Result does show moderate positive association between High School GPA and placement test scores. This helps add confidence to efficacy of test as a way to measure Math performance.
# Additional wrangling: Before creating any plots letter grades need to be converted to numerical ones. New column added for this:
convert_grades <- function(x) {
A <- factor(x, levels=c("A+", "A", "A-", "B+", "B", "B-",
"C+", "C", "C-", "D+", "D", "D-", "F", "I", "S", "W"))

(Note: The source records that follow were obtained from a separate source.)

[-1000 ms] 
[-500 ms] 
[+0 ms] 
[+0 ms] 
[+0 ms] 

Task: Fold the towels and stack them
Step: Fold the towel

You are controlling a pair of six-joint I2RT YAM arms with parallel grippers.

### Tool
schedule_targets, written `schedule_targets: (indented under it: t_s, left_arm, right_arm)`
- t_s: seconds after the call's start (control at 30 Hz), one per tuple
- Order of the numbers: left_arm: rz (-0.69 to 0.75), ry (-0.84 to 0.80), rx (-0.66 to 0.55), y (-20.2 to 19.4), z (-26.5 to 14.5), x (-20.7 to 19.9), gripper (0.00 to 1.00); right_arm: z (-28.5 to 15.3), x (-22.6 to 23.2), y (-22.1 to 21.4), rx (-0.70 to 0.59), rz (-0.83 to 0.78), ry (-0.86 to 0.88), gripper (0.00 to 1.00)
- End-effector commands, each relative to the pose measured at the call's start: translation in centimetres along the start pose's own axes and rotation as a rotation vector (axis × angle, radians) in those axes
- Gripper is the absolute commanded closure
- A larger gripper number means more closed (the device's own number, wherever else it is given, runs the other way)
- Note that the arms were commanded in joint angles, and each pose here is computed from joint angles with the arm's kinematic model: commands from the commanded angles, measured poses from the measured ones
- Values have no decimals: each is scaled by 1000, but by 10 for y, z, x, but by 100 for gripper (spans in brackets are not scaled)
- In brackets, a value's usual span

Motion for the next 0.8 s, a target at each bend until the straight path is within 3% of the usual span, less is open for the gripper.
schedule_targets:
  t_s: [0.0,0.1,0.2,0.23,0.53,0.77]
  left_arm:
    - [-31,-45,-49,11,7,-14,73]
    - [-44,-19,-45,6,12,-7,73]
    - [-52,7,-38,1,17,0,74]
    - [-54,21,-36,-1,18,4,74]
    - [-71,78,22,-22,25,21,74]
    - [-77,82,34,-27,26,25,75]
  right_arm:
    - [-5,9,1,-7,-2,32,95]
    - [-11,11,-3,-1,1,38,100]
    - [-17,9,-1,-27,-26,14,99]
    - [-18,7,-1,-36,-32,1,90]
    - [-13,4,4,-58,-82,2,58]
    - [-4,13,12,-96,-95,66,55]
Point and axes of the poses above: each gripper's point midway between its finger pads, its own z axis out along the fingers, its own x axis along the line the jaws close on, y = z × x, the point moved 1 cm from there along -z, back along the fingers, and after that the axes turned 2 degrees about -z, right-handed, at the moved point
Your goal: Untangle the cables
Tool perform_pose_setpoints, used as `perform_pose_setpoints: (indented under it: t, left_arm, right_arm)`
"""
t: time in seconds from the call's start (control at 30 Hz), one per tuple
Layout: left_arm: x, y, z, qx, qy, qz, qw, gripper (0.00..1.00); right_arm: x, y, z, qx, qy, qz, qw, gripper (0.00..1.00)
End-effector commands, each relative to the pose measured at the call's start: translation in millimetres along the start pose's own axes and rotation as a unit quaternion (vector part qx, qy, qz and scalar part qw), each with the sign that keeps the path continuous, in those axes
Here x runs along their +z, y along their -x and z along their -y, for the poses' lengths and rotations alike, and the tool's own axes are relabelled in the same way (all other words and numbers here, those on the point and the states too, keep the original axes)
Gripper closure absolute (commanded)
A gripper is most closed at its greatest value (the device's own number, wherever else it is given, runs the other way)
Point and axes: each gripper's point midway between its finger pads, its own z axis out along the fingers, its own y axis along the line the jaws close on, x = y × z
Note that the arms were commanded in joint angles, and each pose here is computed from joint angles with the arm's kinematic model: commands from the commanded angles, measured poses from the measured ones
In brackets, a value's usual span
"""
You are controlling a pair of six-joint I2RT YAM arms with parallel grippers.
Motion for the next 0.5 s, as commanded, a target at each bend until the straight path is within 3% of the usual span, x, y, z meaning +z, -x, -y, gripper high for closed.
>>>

values <- c(4.3, 4, 3.7, 3.3, 3, 2.7,
2.3, 2, 1.7, 1.3, 1, 0.7, 0, 0, 0, 0)
values[A]
}
MathTestSub$NumGrade <- with(MathTestSub, convert_grades(MathTestSub$Grade))
# Verify new column
head(MathTestSub)
## X Student ACTM Rank Size GPAadj PlcmtScore Recommends Grade RecTaken TooHigh
## 1 1 625 25 1 420 4.0 23 R0 A TRUE FALSE
## 2 2 628 23 1 85 4.0 21 R0 A TRUE FALSE
## 3 3 629 27 42 421 3.8 20 R0 A- TRUE FALSE
## 4 4 630 27 6 75 3.8 20 R0 B TRUE FALSE
## 5 5 634 31 72 462 3.5 19 R0 A TRUE FALSE
## 6 6 636 NA 96 518 3.4 18 R0 B+ TRUE FALSE
## TooLow CourseSuccess NumGrade
## 1 FALSE TRUE 4.0
## 2 FALSE TRUE 4.0
## 3 FALSE TRUE 3.7
## 4 FALSE TRUE 3.0
## 5 FALSE TRUE 4.0
## 6 FALSE TRUE 3.3
# Even more wrangling. Creating subsets for students who took recommended course vs a harder course. Verifying row counts against Excel.
MathTestSubRec <- MathTestSub[MathTestSub$RecTaken == TRUE,]
nrow(MathTestSubRec)
## [1] 1488
MathTestSubHigh <- MathTestSub[MathTestSub$TooHigh == TRUE,]
nrow(MathTestSubHigh)
## [1] 1185
boxplot(MathTestSubRec$NumGrade)
Wider, lower range and lower median observed
boxplot(MathTestSubHigh$NumGrade)
These data will be easier to observe via histograms.
ggplot(data = MathTestSubRec) + geom_histogram(aes(x=NumGrade))
## `stat_bin()` using `bins = 30`. Pick better value with `binwidth`.
# Added ylim parameter so that the graphs would have the same scale. Also added some color for a slightly different visual.
ggplot(data = MathTestSubHigh, aes(x=NumGrade)) + geom_histogram(color = "red") + ylim(0,300)
## `stat_bin()` using `bins = 30`. Pick better value with `binwidth`.
We observe a significantly lower number of students getting B’s and above.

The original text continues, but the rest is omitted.